Retomando uma velha obsessão

Como é possível, hoje em dia, uma pessoa se julgar inteligente, culta, intelectualmente independente, e ainda assim deixar de questionar os fundamentos de teorias formuladas há um século e meio, por exemplo?

Isso é medo de ir contra o pensamento dominante? É ignorância? Ou é apenas comodismo, opção por deixar pra lá, fazer de conta que está tudo certo, que chegamos até aqui do jeito que vinha sendo, pra quê mexer?

Não sei quais sentimentos sustentam esse faz de conta intelectual de que estaria tudo bem, tudo estaria resolvido e decodificado. O que sei é que isso me incomoda, e muito. Desde o início da minha idade adulta, e já lá se vão mais de cinquenta anos, tenho me insurgido (intimamente, ao menos) contra a aceitação passiva das bases do Comunismo, as quais estabelecem o início do gregarismo como o ponto de partida da História do homem. Toda a teoria proposta por Marx-Engels, até onde pude compreender, funda-se nesse alicerce.

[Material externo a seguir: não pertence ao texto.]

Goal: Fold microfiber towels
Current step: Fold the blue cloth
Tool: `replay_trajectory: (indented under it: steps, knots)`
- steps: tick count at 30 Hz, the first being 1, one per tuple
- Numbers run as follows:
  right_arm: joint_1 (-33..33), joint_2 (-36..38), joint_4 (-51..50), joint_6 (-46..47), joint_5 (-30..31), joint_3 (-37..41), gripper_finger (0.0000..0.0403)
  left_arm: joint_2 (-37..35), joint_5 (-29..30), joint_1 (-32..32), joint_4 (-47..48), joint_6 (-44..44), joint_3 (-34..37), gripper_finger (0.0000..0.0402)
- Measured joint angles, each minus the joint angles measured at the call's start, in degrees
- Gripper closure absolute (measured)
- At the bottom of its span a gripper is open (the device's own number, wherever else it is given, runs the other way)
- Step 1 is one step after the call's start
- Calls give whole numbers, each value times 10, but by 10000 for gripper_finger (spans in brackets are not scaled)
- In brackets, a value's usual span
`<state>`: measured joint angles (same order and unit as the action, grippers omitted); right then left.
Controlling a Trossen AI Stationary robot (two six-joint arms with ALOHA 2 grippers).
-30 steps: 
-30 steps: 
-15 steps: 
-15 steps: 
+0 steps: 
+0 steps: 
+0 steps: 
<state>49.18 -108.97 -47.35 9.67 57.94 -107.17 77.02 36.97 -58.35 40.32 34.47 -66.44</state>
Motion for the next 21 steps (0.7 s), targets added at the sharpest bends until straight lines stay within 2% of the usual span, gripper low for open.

Digo, desde já, que reconheço e me rendo à força dos argumentos lançados por esses impressionantes pensadores, admitindo o acerto de suas análises e diagnósticos históricos, econômicos e sociais, bem como a validade incontestável de suas principais teses, dentre elas a da 'luta de classes'.

Sim, a nossa civilização foi erguida sobre os escombros e os cadáveres de renovadas lutas de classes. E nunca parou de ser assim, até hoje, sofisticando-se à medida que novas tecnologias se impunham, em especial as voltadas à produção, ao transporte de pessoas e mercadorias, às comunicações interpessoais. Mudou e muda, mas apenas e tão-somente na aparência, resistindo ao fundo da cena social a velha, sabida e execrável exploração do homem pelo homem.

Até aqui estamos de acordo. Eu também me revolto contra isso. O que não está bem e, nesse sentido, julgo ser o maior entrave a que conquistemos o ideal proposto --- qual seja, a eliminação de todas as classes e o império do homem como dono e senhor de seu destino ---, o que me parece ser o maior impedimento a que isso venha a ocorrer é justamente o fato de que o agente e a síntese desse processo dialético é o próprio homem, com seus (nossos) medos, inseguranças, imperfeições.

Com as fraquezas inerentes à sua (nossa) humanidade mesma. Esta que não nasceu com o gregarismo e com as primeiras relações de produção, mas que vem se constituindo desde os primórdios da espécie, em sua (nossa) luta contra as forças da Natureza e na paulatina construção de linguagens, molas propulsoras dos mecanismos psíquicos que capacitaram o ser original (a espécie que nos originou), impulsionando-o à superação paulatina de seus infortúnios.

Sem aceitar a fragilidade psíquica desse agente e sem formular soluções capazes de superar tamanho obstáculo, o que nos restará sempre, ao fim e ao cabo, será a renovada frustração há muito personificada pela mitologia grega na figura de Sísifo, condenado a empurrar eternamente uma pedra até o topo de uma montanha, sem sucesso.

Aceita essa óbvia fragilidade, o caminho que nos resta, enquanto seres pensantes neste planeta, é a construção de uma nova prática educativa; uma que se destine a promover a maioridade da espécie e seja capaz de realizar a ideia do homem em paz com seus semelhantes e todos em harmonia com a Natureza.